# RECORDS SUPPLIED
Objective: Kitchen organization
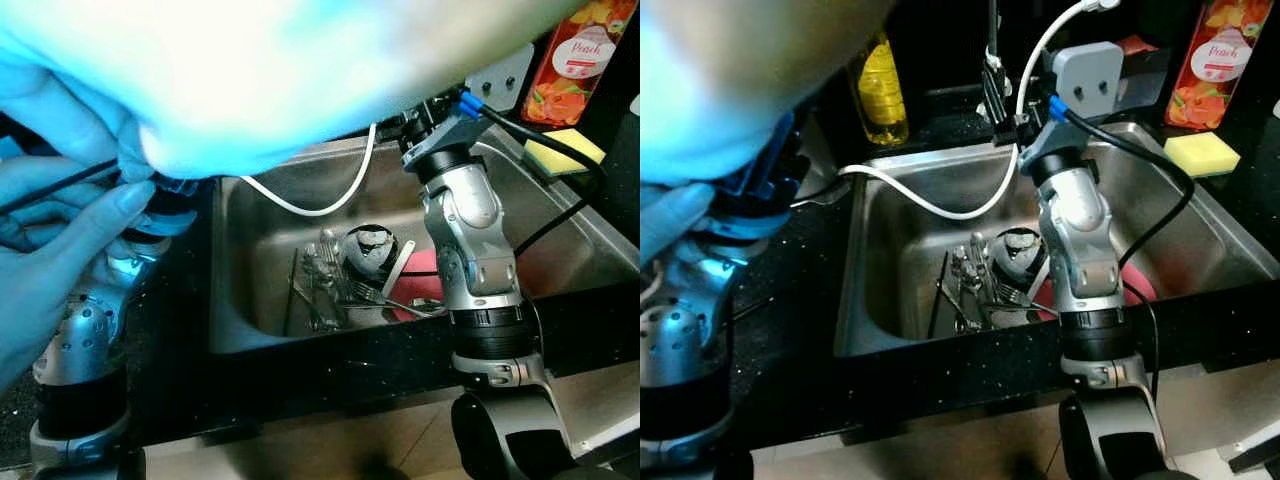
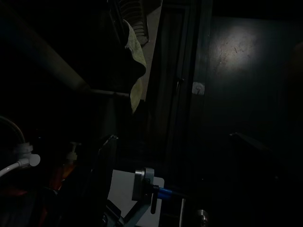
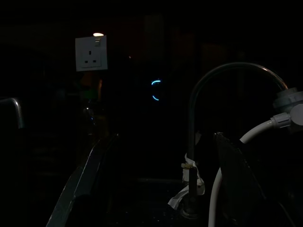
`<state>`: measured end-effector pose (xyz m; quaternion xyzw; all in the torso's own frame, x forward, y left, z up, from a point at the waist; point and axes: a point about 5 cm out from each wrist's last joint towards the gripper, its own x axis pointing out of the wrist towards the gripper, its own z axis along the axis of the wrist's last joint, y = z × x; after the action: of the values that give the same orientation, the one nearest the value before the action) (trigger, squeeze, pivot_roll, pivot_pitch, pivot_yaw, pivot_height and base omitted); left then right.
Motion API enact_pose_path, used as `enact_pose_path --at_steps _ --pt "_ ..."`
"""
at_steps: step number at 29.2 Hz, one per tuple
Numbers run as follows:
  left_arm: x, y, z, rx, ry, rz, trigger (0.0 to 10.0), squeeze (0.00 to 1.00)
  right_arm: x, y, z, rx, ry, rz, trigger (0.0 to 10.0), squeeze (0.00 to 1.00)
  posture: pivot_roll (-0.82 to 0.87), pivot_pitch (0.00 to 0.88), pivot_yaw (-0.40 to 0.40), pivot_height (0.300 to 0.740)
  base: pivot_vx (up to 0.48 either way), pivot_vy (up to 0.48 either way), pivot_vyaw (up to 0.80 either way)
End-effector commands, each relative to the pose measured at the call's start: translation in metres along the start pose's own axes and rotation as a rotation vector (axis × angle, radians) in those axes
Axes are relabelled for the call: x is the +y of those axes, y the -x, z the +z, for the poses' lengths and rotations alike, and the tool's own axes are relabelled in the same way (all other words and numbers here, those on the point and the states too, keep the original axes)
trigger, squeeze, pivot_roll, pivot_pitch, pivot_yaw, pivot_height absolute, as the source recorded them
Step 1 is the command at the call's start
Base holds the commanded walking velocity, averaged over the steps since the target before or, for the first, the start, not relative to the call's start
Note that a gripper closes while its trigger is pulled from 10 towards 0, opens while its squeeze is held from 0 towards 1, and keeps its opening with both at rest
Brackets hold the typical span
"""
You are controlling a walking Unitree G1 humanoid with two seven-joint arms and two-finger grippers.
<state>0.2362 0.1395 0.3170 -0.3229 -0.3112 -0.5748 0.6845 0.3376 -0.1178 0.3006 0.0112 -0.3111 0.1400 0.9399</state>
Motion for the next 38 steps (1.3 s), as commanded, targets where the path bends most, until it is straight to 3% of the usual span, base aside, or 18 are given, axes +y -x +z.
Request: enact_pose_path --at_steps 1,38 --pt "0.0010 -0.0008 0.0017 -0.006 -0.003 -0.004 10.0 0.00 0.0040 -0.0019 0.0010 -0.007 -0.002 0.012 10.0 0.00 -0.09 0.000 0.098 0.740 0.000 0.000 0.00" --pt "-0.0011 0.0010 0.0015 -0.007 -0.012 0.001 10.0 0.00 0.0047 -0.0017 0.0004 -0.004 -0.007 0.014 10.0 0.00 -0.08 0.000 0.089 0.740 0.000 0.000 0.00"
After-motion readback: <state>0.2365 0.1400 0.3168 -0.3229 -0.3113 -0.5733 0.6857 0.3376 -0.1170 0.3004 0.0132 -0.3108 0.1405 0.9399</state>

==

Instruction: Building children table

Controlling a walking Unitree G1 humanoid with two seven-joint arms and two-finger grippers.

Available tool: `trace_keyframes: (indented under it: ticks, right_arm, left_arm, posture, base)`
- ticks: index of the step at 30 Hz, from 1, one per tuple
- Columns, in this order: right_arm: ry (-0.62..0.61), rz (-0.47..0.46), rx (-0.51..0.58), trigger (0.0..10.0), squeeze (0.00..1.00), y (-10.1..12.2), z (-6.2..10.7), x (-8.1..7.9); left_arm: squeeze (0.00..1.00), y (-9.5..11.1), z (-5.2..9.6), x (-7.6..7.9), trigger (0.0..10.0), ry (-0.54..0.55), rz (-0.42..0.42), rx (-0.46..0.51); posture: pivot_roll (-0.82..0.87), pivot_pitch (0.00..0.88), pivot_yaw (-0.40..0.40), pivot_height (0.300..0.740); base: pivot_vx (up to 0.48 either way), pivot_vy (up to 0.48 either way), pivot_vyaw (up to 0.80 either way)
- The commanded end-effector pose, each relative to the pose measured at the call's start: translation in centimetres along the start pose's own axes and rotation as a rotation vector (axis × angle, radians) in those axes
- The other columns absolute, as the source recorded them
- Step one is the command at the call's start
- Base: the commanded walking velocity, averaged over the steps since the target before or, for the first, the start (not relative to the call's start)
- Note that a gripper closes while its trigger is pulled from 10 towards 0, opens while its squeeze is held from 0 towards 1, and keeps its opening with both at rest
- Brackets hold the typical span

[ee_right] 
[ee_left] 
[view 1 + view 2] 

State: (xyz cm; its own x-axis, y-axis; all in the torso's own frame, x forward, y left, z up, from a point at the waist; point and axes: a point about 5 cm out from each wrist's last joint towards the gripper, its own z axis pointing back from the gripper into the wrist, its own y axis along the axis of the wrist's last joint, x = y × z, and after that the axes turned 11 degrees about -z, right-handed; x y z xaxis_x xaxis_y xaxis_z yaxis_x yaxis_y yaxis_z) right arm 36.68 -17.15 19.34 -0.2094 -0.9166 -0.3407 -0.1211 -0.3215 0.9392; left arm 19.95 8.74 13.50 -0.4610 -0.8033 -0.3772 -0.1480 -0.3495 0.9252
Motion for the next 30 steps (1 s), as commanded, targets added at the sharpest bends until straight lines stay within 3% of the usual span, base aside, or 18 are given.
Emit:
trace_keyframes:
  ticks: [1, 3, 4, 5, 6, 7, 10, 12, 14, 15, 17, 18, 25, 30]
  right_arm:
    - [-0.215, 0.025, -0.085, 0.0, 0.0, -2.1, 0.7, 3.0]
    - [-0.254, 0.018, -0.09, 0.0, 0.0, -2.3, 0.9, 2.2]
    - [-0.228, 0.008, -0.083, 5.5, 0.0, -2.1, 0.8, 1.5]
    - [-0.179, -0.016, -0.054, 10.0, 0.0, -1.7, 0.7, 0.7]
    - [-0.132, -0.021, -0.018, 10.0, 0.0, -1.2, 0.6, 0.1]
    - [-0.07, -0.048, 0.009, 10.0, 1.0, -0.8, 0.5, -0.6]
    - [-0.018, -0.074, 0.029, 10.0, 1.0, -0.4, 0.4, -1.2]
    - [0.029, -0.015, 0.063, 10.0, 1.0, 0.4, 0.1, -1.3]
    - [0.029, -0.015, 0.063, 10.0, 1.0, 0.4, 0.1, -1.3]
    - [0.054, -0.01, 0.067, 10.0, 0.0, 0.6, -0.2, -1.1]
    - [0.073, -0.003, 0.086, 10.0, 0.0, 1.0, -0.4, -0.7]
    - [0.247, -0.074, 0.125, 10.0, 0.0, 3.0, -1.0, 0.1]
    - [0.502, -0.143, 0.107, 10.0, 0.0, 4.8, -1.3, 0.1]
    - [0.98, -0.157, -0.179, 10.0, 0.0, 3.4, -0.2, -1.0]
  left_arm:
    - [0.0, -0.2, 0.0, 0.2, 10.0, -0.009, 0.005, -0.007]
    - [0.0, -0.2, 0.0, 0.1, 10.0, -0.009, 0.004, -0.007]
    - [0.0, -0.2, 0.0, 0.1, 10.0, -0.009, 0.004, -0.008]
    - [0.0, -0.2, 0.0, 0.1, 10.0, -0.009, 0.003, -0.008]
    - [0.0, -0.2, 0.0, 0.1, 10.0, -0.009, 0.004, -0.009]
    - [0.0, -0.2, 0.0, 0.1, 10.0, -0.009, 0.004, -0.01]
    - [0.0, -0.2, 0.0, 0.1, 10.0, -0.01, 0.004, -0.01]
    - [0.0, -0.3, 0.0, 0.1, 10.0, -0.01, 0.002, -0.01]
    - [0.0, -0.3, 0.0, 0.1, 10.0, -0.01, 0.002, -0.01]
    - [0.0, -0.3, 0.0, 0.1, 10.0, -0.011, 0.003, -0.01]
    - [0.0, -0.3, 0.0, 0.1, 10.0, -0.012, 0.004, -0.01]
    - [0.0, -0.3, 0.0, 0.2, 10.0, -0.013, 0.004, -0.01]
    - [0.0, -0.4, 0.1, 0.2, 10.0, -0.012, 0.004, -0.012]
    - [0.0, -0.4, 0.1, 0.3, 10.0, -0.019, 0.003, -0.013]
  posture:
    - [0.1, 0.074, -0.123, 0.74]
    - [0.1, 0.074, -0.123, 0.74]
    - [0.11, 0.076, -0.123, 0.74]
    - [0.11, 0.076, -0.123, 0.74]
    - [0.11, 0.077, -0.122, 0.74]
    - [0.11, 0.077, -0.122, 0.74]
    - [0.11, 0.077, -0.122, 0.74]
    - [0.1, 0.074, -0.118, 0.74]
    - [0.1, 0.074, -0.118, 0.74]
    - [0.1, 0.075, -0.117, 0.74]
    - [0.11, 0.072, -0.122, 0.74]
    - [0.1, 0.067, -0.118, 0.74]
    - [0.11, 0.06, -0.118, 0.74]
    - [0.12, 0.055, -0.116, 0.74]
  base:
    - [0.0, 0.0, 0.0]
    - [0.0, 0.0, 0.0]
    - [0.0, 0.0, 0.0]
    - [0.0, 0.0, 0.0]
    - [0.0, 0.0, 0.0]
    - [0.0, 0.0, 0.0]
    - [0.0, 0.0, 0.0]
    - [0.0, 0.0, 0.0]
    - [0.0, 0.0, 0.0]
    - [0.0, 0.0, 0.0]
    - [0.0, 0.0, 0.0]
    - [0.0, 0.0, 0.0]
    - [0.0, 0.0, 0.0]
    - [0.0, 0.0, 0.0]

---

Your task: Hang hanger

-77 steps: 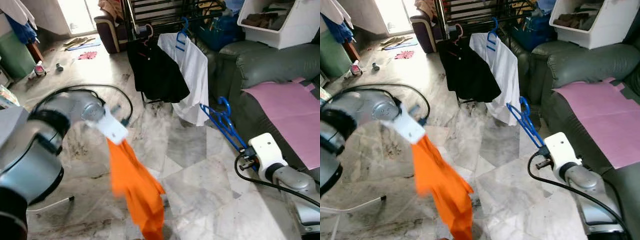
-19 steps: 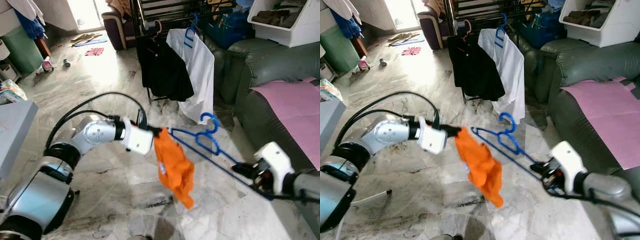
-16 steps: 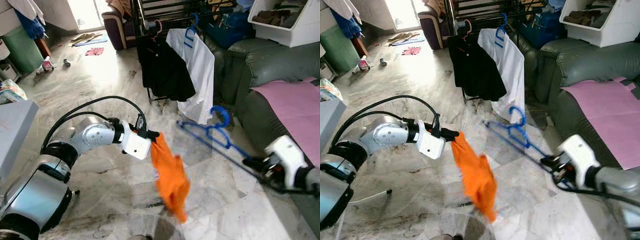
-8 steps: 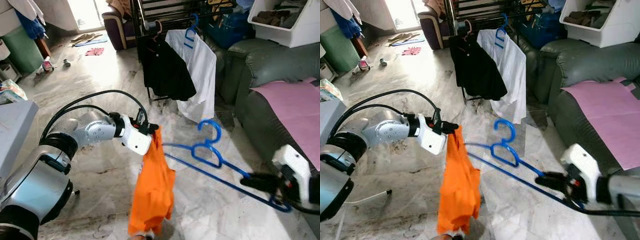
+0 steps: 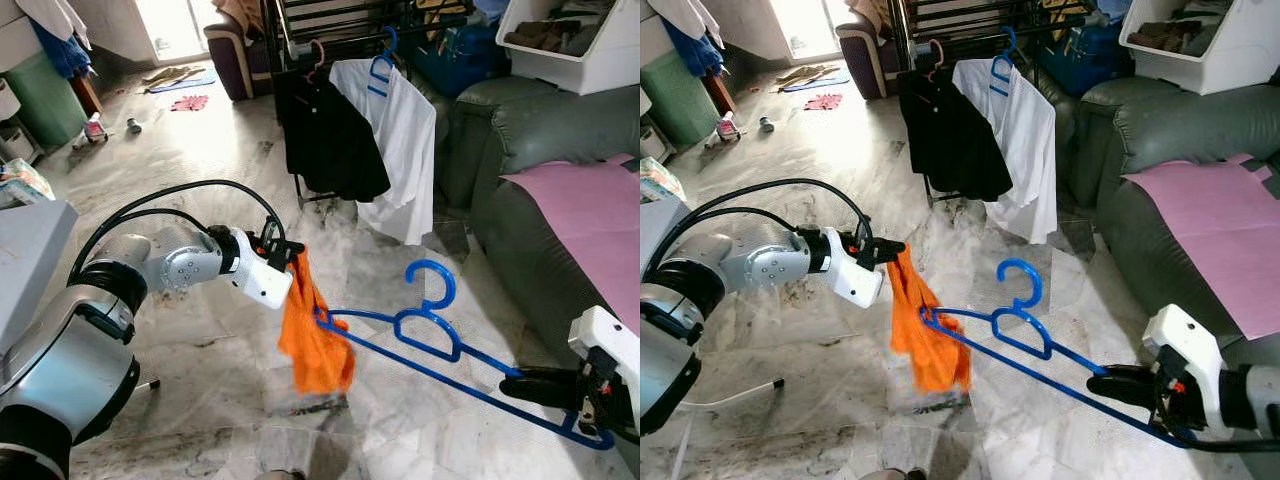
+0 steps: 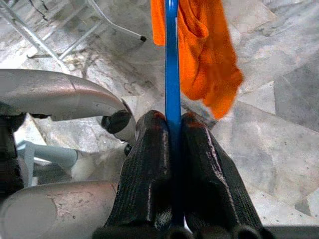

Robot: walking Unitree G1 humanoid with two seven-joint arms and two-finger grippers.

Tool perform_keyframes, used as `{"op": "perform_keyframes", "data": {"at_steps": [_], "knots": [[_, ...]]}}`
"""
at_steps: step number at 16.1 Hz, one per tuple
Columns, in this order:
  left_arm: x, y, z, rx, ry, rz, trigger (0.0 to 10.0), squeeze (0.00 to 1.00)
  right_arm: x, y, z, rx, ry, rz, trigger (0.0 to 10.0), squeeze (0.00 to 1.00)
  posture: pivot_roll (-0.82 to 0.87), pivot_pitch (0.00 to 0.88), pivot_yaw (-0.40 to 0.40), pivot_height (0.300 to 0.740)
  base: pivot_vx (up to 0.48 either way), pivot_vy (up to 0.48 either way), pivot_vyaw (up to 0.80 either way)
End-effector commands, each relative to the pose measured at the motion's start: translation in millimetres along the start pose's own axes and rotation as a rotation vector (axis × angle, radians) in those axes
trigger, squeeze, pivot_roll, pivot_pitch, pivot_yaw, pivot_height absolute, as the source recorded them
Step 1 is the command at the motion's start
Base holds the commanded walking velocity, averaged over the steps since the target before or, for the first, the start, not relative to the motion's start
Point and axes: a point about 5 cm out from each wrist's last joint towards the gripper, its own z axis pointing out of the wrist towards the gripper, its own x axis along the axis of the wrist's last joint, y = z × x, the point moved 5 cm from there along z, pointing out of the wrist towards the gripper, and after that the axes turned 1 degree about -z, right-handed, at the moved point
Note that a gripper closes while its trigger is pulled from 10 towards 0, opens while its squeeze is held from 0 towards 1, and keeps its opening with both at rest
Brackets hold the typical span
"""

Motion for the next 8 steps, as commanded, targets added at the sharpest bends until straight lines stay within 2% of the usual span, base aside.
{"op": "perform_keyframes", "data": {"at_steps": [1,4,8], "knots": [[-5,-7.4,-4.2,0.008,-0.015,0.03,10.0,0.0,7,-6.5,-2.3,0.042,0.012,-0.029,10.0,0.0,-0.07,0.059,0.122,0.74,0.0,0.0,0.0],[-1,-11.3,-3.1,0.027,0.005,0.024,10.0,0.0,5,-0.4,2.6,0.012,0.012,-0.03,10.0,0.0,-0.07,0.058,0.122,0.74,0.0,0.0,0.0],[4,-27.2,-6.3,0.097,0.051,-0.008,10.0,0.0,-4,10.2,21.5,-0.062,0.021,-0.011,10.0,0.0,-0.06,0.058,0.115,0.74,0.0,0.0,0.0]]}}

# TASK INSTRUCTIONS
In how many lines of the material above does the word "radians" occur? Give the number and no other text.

# RESULT FOR THIS TASK
3